- Work required -
Calculate how many lines of the data hold "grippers". The answer consists of that number only.

----------

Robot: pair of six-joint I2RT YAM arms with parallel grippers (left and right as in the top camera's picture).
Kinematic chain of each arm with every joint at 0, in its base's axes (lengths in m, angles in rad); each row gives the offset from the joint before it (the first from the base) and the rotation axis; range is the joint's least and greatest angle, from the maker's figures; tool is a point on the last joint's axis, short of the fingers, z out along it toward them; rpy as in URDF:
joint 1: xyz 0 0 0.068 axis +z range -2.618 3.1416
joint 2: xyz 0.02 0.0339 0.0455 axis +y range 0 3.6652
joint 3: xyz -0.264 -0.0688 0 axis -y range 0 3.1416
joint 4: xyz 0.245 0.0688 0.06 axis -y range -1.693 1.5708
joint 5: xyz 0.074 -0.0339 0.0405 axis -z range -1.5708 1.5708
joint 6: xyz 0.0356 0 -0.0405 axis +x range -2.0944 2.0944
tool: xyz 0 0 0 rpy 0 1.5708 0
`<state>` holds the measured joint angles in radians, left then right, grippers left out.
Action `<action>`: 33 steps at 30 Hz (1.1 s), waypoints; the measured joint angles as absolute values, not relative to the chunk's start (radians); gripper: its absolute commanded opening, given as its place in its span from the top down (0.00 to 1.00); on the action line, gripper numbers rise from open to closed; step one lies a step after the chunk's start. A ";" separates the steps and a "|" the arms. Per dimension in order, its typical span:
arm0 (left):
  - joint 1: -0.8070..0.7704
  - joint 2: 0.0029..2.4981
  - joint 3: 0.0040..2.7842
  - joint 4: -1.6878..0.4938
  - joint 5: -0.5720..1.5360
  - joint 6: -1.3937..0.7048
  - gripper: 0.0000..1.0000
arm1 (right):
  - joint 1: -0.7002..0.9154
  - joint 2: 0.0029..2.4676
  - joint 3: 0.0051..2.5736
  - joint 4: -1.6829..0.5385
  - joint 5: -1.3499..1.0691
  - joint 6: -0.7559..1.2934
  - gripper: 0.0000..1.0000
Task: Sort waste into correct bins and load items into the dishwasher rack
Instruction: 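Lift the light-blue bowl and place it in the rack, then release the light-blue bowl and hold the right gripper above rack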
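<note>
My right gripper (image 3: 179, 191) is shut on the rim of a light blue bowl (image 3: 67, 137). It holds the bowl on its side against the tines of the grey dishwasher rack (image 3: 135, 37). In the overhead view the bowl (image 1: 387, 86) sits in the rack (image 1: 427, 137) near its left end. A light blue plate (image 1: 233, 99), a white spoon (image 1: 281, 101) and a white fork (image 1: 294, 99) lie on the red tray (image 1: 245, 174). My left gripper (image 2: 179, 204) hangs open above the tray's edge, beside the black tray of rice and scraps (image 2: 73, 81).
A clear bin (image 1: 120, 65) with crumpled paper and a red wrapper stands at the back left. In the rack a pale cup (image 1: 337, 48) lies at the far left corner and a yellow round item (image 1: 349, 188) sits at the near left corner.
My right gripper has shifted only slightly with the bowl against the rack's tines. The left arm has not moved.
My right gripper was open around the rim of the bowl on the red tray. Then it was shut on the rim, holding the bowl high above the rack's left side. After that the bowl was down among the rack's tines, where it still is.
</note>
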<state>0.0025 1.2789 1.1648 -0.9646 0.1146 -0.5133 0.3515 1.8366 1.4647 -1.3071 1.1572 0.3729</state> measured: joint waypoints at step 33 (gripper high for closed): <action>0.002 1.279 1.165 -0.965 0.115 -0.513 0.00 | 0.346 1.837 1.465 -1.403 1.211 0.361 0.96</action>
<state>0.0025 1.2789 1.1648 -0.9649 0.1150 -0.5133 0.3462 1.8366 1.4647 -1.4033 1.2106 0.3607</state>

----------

- Solution to this task -
2